Respect and don’t judge
“The feeling of trust in the therapist, the conviction that this particular person will help, of course, is subjective, but this is the first and, perhaps, the main step towards solving personal problems,” Andrey Rossokhin believes. The therapeutic connection works like an echo: what happens to the client in the session repeats the events of his life. Are you angry with your therapist for talking too much in sessions? Fight for your territory. Is it difficult for you to bear being separated from him? Together with him, learn to part with those you love.
By developing a special bond with the therapist, therapy allows us to rethink the ways in which we relate to others. “And he teaches to respect the other without judging him and respecting himself at the same time,” adds Nifont Dolgopolov.
Walk the path together
The personality of the therapist is of great importance for the outcome of therapy. “Real presence is needed; so that you have a living person in front of you, — Nifont Dolgopolov is sure. “You can consult a brilliant intellectual and get nothing but dry information. In addition, when you spend time with a person who has a real life experience, when you feel that this person suffered, loved, forgot himself for the sake of others, was able to collect himself after experienced trials, this communication can become a new source of energy for you.

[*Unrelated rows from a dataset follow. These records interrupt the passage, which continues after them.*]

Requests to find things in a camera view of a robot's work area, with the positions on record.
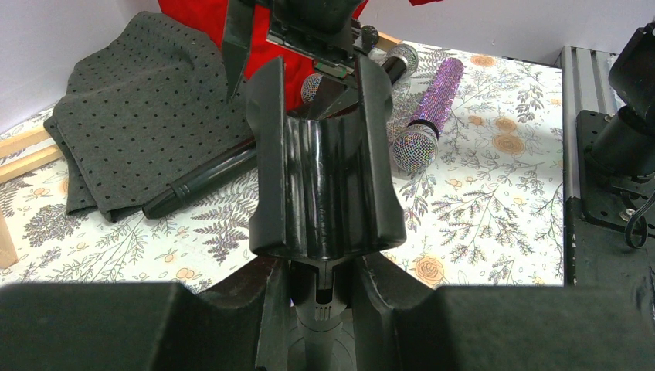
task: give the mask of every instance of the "glittery microphone handle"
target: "glittery microphone handle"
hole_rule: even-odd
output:
[[[464,65],[457,58],[448,58],[441,63],[433,82],[428,87],[426,95],[416,108],[411,124],[428,121],[440,136],[443,125],[448,121],[450,108],[453,105],[455,93],[460,85]]]

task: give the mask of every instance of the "black base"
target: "black base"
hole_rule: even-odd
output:
[[[582,242],[582,251],[595,250]],[[635,250],[633,256],[646,253]],[[612,290],[433,291],[381,254],[355,264],[353,331],[342,335],[355,335],[359,369],[653,369],[655,364],[653,332],[634,304]],[[289,281],[287,265],[258,257],[197,296],[171,283],[10,285],[0,290],[0,369],[301,368],[302,358],[287,348],[298,343],[288,336],[292,313],[286,292],[298,283]],[[618,269],[596,272],[620,278]]]
[[[655,210],[646,214],[649,235],[640,250],[630,249],[624,240],[626,221],[621,212],[637,209],[655,189],[653,180],[632,182],[604,174],[589,158],[589,149],[608,122],[598,112],[582,111],[578,116],[578,153],[581,199],[565,204],[565,283],[580,287],[612,288],[621,291],[655,329]],[[618,188],[632,197],[622,197]]]
[[[621,213],[626,209],[639,209],[655,189],[655,180],[634,182],[628,177],[600,170],[600,167],[594,165],[589,153],[595,139],[608,124],[606,115],[581,111],[577,122],[580,194],[585,220],[623,231],[626,221],[622,219]],[[648,234],[655,237],[655,208],[649,210],[645,217],[648,221]]]

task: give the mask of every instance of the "white wall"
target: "white wall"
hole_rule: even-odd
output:
[[[360,20],[399,39],[553,64],[563,46],[620,53],[655,0],[369,0]]]
[[[55,103],[73,66],[157,0],[0,0],[0,132]]]

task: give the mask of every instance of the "black microphone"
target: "black microphone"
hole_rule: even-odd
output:
[[[411,76],[419,66],[419,54],[407,44],[398,44],[387,53],[387,60],[382,64],[391,85],[396,81]]]
[[[158,219],[190,206],[237,176],[257,167],[256,154],[255,138],[250,137],[212,158],[175,180],[168,189],[145,204],[145,217]]]

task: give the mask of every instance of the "purple rhinestone microphone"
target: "purple rhinestone microphone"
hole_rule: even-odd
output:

It is impossible to predict what these meetings will be like, because each union of a psychotherapist and a client is unique. Turning to a psychotherapist means going through part of the life path, having at your disposal the personal and professional experience of the person you yourself have chosen. But if with some professional your contact does not add up, you can always turn to another.
Another paradox of the therapeutic relationship is that it ends sooner or later. “When a patient gains the ability to think about himself as a psychotherapist, this means that he is already strong enough to continue the inner work on his own,” says Andrey Rossokhin. “At this point, therapy can be completed.”